# What this task involves:
Repeat exactly the lines of the entries below from the one with "Two cameras, the" through the one with "In picture 2 the", both ends included, and nothing else.

Recorded data:
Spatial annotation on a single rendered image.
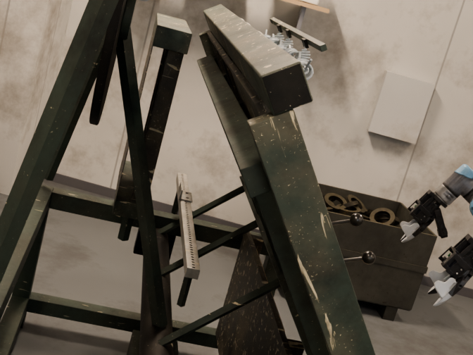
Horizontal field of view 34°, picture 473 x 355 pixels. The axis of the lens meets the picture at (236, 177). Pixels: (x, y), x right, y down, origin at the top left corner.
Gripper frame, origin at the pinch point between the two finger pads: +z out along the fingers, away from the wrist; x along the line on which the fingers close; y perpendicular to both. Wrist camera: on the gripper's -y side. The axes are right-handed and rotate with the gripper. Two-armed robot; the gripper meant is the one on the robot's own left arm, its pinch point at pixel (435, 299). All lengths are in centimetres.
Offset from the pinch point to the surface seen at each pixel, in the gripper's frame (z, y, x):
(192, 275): 65, 46, -57
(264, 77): -15, 80, 34
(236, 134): 6, 73, -7
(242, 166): 5, 68, 26
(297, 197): 0, 54, 31
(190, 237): 66, 53, -89
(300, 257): 11, 43, 30
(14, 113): 178, 188, -357
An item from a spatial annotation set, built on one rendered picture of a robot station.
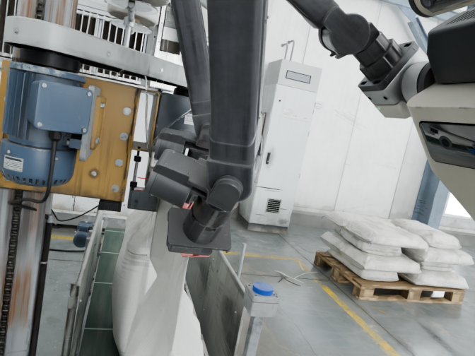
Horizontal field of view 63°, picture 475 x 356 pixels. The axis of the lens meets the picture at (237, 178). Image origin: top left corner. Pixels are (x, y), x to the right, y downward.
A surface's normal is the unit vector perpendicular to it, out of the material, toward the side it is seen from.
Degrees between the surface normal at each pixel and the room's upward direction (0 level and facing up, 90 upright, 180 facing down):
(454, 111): 130
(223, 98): 125
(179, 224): 45
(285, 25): 90
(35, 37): 90
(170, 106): 90
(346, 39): 104
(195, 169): 39
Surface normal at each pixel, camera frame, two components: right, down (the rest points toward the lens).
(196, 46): 0.13, 0.38
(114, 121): 0.26, 0.19
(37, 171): 0.45, 0.23
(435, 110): -0.85, 0.52
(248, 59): -0.17, 0.65
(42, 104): 0.63, 0.22
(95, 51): 0.80, 0.23
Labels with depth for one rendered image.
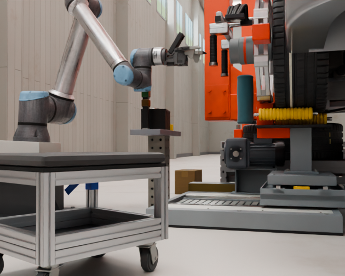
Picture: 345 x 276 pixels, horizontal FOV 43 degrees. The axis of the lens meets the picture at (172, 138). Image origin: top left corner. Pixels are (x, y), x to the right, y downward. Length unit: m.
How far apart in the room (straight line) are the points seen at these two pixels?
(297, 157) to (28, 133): 1.36
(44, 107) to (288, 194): 1.31
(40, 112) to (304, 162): 1.36
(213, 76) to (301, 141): 0.82
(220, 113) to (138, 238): 1.66
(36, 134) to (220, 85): 1.14
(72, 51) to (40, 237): 1.61
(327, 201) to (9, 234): 1.36
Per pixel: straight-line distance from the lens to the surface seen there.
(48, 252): 1.04
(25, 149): 2.35
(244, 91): 2.38
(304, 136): 2.22
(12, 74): 5.36
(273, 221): 1.90
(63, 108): 2.51
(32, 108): 2.39
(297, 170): 2.23
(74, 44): 2.50
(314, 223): 1.90
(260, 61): 2.05
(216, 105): 2.75
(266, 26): 1.99
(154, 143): 2.53
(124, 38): 9.18
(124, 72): 2.09
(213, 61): 2.16
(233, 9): 2.21
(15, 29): 5.52
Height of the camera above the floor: 0.36
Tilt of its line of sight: 1 degrees up
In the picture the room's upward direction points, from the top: straight up
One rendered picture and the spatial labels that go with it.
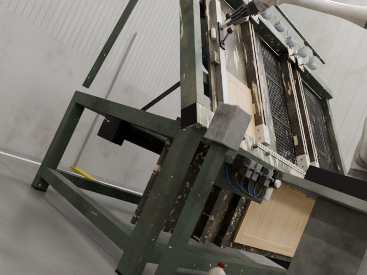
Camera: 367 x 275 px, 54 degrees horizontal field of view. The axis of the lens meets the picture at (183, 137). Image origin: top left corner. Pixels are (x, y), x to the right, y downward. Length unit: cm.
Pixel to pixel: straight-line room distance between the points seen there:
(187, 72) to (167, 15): 332
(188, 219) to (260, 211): 121
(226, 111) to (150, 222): 63
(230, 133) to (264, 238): 148
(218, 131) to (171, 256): 58
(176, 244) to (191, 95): 72
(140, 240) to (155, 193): 23
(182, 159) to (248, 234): 116
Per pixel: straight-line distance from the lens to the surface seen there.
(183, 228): 160
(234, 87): 223
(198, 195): 159
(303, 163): 272
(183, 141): 171
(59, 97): 436
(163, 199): 172
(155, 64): 509
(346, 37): 644
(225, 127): 157
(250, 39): 266
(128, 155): 511
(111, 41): 283
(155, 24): 505
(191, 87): 183
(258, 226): 278
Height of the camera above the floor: 60
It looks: 4 degrees up
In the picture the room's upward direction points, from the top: 24 degrees clockwise
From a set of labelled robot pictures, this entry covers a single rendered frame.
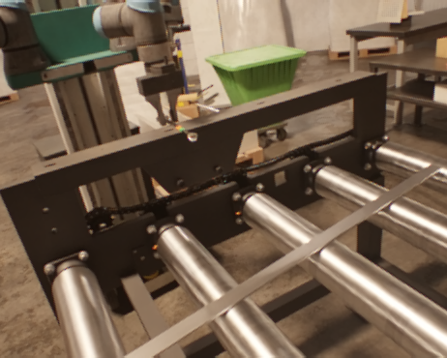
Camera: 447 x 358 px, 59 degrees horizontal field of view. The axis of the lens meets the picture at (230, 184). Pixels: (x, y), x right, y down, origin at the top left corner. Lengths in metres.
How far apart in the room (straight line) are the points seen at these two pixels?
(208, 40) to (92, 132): 2.88
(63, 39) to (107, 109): 0.41
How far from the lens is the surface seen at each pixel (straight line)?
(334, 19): 7.87
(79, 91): 2.20
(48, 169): 1.11
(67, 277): 1.13
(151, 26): 1.16
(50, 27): 2.07
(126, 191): 2.40
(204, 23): 4.87
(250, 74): 3.71
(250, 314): 0.87
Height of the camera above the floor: 1.53
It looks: 27 degrees down
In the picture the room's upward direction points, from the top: 8 degrees counter-clockwise
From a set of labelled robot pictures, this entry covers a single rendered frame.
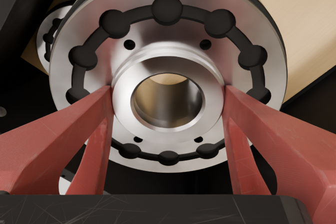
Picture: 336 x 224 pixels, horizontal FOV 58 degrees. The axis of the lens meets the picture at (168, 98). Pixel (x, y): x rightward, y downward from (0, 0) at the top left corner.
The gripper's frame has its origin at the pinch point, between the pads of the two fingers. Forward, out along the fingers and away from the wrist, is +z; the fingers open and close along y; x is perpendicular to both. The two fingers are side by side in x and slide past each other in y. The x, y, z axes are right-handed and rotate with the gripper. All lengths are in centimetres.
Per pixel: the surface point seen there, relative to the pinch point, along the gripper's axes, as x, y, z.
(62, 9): 1.8, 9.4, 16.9
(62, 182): 46, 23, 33
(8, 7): -0.7, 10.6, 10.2
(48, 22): 3.0, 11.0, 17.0
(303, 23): 3.6, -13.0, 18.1
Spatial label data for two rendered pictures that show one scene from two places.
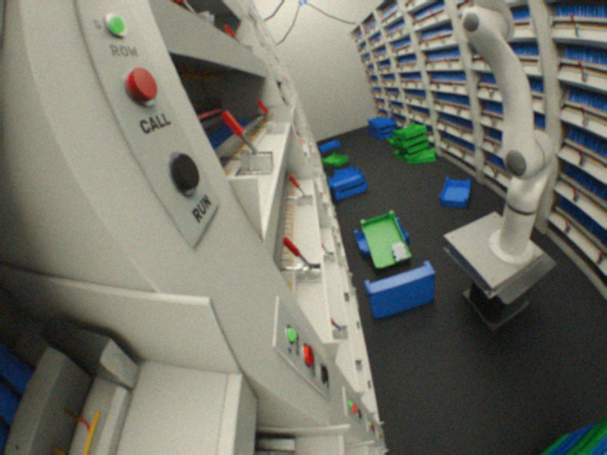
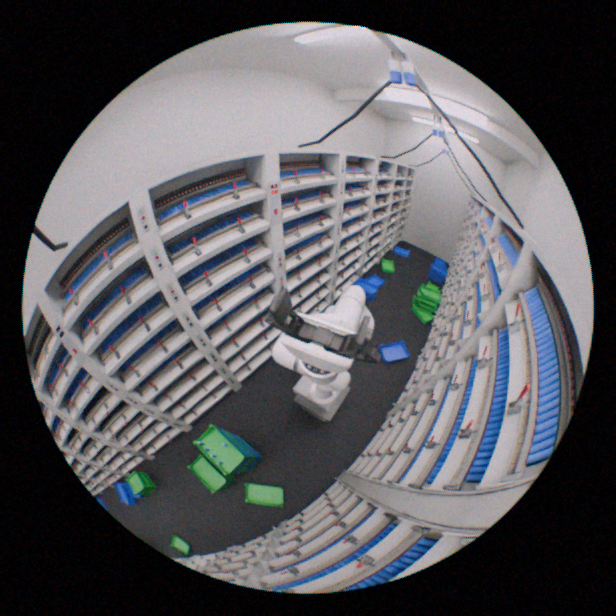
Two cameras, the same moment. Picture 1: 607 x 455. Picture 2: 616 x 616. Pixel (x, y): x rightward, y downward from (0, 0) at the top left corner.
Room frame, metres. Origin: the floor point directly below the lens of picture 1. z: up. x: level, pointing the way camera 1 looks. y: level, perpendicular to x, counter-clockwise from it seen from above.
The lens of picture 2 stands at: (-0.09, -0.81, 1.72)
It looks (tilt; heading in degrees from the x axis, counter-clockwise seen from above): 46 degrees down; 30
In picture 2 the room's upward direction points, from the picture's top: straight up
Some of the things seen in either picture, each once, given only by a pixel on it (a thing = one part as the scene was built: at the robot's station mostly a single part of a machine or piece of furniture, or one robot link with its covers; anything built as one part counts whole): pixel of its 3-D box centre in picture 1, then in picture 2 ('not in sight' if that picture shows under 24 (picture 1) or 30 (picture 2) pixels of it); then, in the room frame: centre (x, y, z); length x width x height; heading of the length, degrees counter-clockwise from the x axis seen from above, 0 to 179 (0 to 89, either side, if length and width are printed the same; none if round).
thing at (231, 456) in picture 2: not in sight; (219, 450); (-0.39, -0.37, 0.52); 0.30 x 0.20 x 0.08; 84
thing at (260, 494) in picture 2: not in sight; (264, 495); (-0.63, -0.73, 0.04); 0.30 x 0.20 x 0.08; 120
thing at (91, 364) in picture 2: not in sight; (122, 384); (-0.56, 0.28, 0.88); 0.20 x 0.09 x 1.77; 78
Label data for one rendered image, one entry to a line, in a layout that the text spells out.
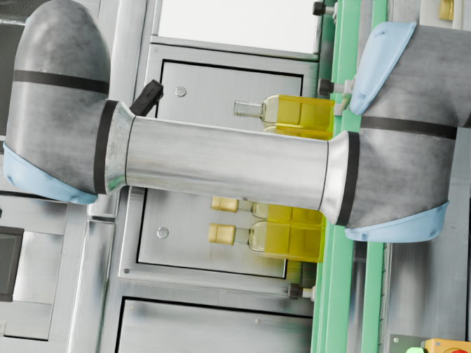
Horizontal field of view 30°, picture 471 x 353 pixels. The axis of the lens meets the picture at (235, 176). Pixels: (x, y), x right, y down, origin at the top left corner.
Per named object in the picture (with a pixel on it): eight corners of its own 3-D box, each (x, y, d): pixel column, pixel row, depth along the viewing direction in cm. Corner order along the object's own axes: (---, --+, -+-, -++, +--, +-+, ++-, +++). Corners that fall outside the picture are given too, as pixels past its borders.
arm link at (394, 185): (470, 127, 101) (0, 66, 101) (452, 256, 101) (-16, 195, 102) (446, 129, 113) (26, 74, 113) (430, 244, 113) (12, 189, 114)
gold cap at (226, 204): (238, 188, 154) (214, 185, 153) (237, 202, 151) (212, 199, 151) (236, 204, 156) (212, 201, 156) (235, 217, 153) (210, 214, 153)
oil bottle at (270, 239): (367, 237, 156) (248, 224, 156) (374, 231, 151) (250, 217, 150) (366, 268, 155) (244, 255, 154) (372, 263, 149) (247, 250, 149)
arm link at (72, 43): (26, -29, 99) (12, 15, 146) (15, 68, 100) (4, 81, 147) (127, -11, 103) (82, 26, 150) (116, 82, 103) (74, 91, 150)
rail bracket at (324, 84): (380, 108, 155) (310, 100, 155) (403, 72, 139) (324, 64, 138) (379, 124, 154) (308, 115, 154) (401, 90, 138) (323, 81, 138)
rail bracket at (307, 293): (358, 291, 162) (286, 284, 161) (365, 286, 155) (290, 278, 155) (357, 313, 161) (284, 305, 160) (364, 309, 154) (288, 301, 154)
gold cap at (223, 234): (234, 236, 150) (208, 233, 149) (232, 249, 152) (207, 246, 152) (235, 220, 152) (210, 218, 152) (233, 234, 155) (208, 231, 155)
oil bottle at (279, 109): (376, 115, 162) (260, 101, 161) (382, 104, 156) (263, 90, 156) (373, 143, 160) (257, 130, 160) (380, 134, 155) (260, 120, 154)
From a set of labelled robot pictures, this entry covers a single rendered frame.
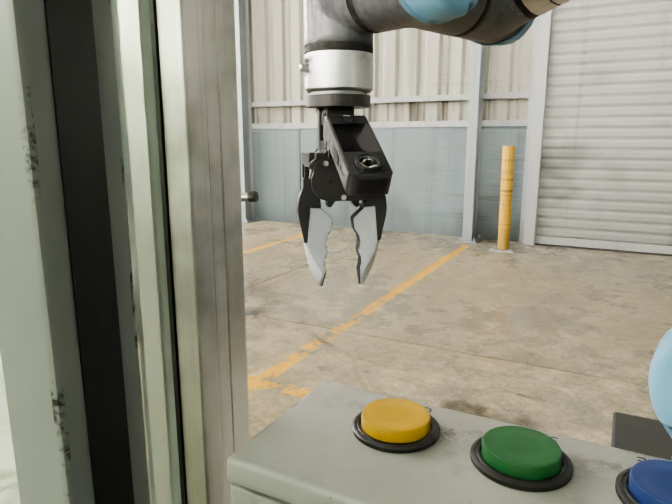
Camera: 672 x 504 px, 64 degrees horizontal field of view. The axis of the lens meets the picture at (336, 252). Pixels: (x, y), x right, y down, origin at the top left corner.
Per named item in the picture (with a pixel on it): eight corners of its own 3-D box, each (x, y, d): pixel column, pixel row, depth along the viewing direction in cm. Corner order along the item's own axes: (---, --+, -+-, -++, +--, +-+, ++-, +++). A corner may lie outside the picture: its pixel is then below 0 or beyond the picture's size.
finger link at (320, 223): (315, 276, 67) (328, 202, 66) (324, 288, 62) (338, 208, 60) (291, 272, 67) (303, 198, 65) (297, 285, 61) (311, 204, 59)
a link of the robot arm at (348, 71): (381, 50, 56) (303, 48, 55) (380, 96, 57) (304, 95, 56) (363, 60, 64) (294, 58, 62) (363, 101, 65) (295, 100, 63)
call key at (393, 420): (349, 452, 31) (349, 420, 31) (377, 420, 35) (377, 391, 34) (416, 471, 29) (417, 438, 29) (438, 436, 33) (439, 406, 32)
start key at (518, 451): (471, 488, 28) (473, 453, 27) (488, 449, 31) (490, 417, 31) (554, 512, 26) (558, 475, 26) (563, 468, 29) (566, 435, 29)
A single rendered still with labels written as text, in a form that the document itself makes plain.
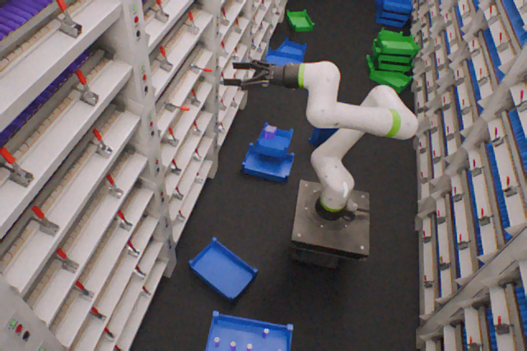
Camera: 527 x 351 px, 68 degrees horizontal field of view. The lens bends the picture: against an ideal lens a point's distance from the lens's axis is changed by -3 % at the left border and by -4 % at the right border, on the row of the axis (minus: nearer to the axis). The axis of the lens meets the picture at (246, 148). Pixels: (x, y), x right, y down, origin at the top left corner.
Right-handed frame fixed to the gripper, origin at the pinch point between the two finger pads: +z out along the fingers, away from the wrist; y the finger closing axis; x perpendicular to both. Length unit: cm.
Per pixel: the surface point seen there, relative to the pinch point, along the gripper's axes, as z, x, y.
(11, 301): 16, 11, -102
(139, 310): 39, -82, -66
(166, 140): 29.2, -24.2, -15.0
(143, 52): 12.6, 28.8, -32.8
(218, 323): -3, -68, -68
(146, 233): 30, -45, -48
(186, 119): 27.0, -26.0, 0.9
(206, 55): 22.2, -7.7, 25.5
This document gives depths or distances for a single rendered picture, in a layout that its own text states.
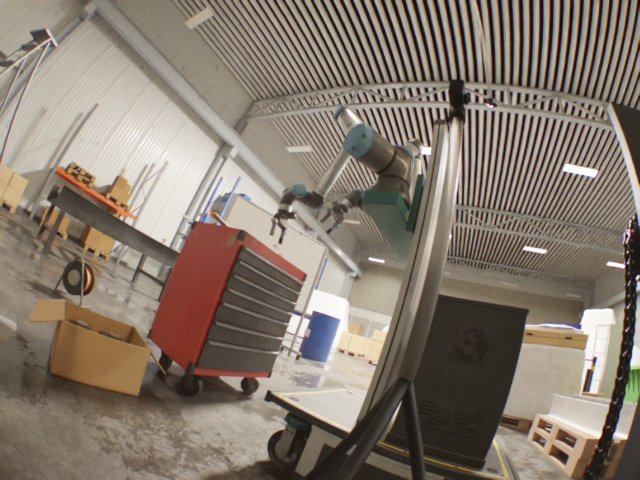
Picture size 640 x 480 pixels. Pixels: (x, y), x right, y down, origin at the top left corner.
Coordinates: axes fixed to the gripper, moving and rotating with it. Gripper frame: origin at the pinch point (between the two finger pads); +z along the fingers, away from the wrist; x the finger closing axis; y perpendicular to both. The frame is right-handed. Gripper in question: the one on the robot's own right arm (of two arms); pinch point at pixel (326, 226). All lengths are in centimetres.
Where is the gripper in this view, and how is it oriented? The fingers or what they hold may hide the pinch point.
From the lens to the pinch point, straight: 181.6
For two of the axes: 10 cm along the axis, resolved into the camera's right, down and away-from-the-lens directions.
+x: 3.0, 5.0, 8.2
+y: 6.6, 5.1, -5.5
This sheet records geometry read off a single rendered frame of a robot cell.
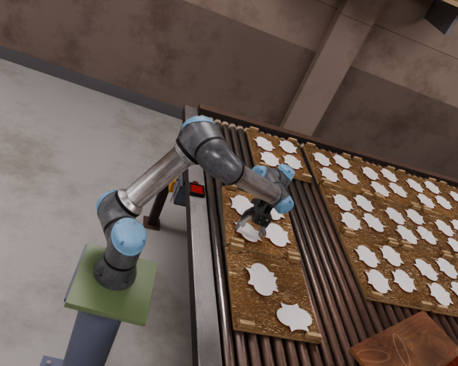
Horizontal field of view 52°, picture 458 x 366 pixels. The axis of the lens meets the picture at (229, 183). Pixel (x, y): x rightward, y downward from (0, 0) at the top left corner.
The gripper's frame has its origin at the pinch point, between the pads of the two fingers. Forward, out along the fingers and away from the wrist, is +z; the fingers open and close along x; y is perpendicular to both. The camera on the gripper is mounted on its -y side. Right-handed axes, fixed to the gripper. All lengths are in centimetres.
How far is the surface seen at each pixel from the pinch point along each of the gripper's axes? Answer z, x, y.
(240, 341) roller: 13, -4, 54
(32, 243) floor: 95, -85, -72
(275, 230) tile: -2.1, 14.7, -7.1
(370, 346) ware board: -4, 39, 56
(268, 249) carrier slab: 1.6, 10.5, 5.4
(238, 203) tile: -2.1, -3.0, -19.8
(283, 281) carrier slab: 4.0, 15.5, 22.4
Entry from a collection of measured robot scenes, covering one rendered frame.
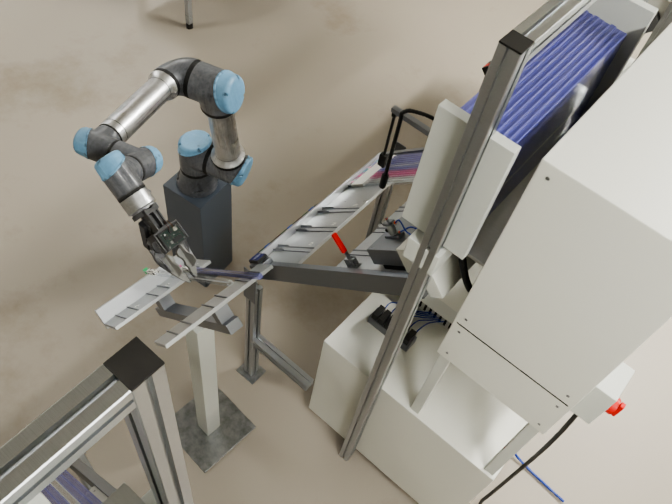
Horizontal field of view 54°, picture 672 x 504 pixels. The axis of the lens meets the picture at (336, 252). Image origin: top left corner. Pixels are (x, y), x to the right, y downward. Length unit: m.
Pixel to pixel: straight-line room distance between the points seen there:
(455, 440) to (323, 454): 0.72
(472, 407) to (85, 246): 1.82
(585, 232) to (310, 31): 3.14
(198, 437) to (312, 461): 0.44
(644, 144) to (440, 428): 1.11
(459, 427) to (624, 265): 1.00
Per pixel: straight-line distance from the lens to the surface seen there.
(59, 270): 3.06
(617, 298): 1.28
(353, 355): 2.10
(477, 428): 2.10
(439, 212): 1.31
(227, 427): 2.63
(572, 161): 1.18
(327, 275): 1.82
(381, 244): 1.68
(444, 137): 1.23
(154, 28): 4.13
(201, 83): 1.99
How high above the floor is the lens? 2.48
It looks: 54 degrees down
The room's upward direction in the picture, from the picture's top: 12 degrees clockwise
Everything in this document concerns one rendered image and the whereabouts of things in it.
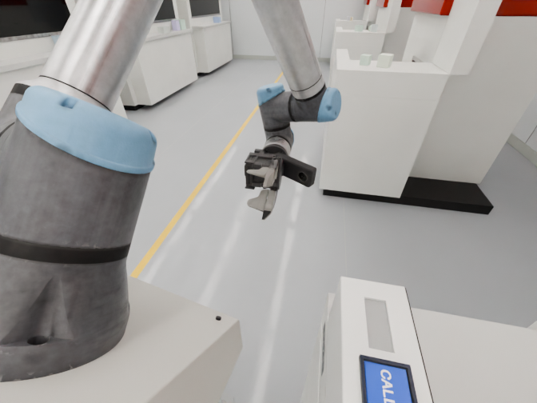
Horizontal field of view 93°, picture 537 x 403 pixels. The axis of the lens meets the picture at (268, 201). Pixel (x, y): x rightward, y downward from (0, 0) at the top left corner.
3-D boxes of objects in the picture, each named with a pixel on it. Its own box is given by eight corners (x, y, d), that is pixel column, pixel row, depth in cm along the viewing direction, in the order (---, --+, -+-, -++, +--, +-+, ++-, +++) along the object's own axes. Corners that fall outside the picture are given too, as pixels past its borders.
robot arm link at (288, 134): (267, 122, 78) (272, 148, 82) (260, 135, 69) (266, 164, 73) (292, 118, 76) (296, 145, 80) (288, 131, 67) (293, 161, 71)
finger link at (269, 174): (240, 185, 48) (251, 175, 57) (270, 189, 47) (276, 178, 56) (240, 169, 47) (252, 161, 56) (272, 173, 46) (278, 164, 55)
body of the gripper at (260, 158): (244, 191, 60) (255, 167, 70) (280, 196, 59) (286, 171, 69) (243, 161, 56) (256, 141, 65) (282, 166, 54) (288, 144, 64)
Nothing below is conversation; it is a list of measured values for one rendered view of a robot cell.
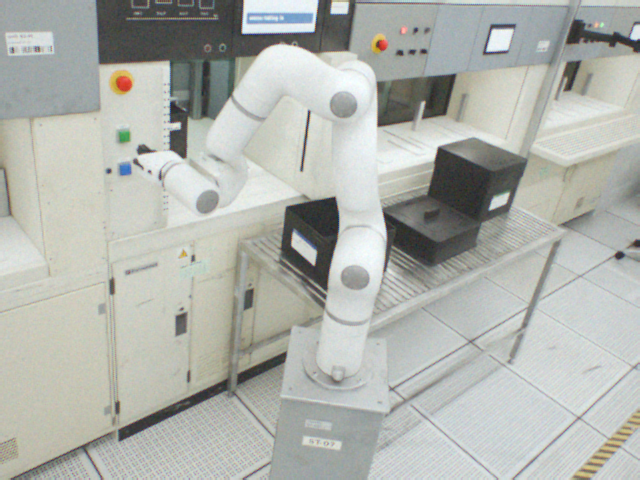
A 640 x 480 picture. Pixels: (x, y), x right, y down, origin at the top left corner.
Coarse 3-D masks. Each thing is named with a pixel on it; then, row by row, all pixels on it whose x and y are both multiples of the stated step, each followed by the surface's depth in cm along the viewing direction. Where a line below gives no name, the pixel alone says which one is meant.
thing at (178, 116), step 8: (176, 104) 214; (176, 112) 214; (184, 112) 209; (176, 120) 207; (184, 120) 209; (176, 128) 208; (184, 128) 210; (176, 136) 210; (184, 136) 212; (176, 144) 211; (184, 144) 213; (176, 152) 213; (184, 152) 215
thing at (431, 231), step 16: (384, 208) 222; (400, 208) 224; (416, 208) 225; (432, 208) 220; (448, 208) 230; (400, 224) 215; (416, 224) 214; (432, 224) 215; (448, 224) 217; (464, 224) 219; (480, 224) 221; (400, 240) 217; (416, 240) 211; (432, 240) 205; (448, 240) 208; (464, 240) 218; (416, 256) 212; (432, 256) 207; (448, 256) 214
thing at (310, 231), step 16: (288, 208) 196; (304, 208) 202; (320, 208) 206; (336, 208) 211; (288, 224) 196; (304, 224) 188; (320, 224) 210; (336, 224) 216; (288, 240) 198; (304, 240) 190; (320, 240) 182; (336, 240) 209; (288, 256) 200; (304, 256) 192; (320, 256) 184; (320, 272) 186
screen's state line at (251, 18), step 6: (252, 18) 171; (258, 18) 172; (264, 18) 173; (270, 18) 175; (276, 18) 176; (282, 18) 178; (288, 18) 179; (294, 18) 180; (300, 18) 182; (306, 18) 184; (312, 18) 185

# Task result:
Two cameras, the same moment. Picture 1: 607 x 455. Picture 2: 616 x 616. Pixel (x, y): x rightward, y downward from (0, 0) at the top left corner.
Room frame, metres. Origin: the floor point directly below the lens of picture 1. z: up. x: level, pointing the way camera 1 looks. y: level, perpendicular to x, counter-clockwise from it seen from above.
The lens of picture 2 stands at: (-0.09, -0.81, 1.72)
It looks (tilt; heading in degrees from the x axis, counter-clockwise seen from above): 46 degrees down; 30
In picture 2 the room's upward direction points, from the picture's top: straight up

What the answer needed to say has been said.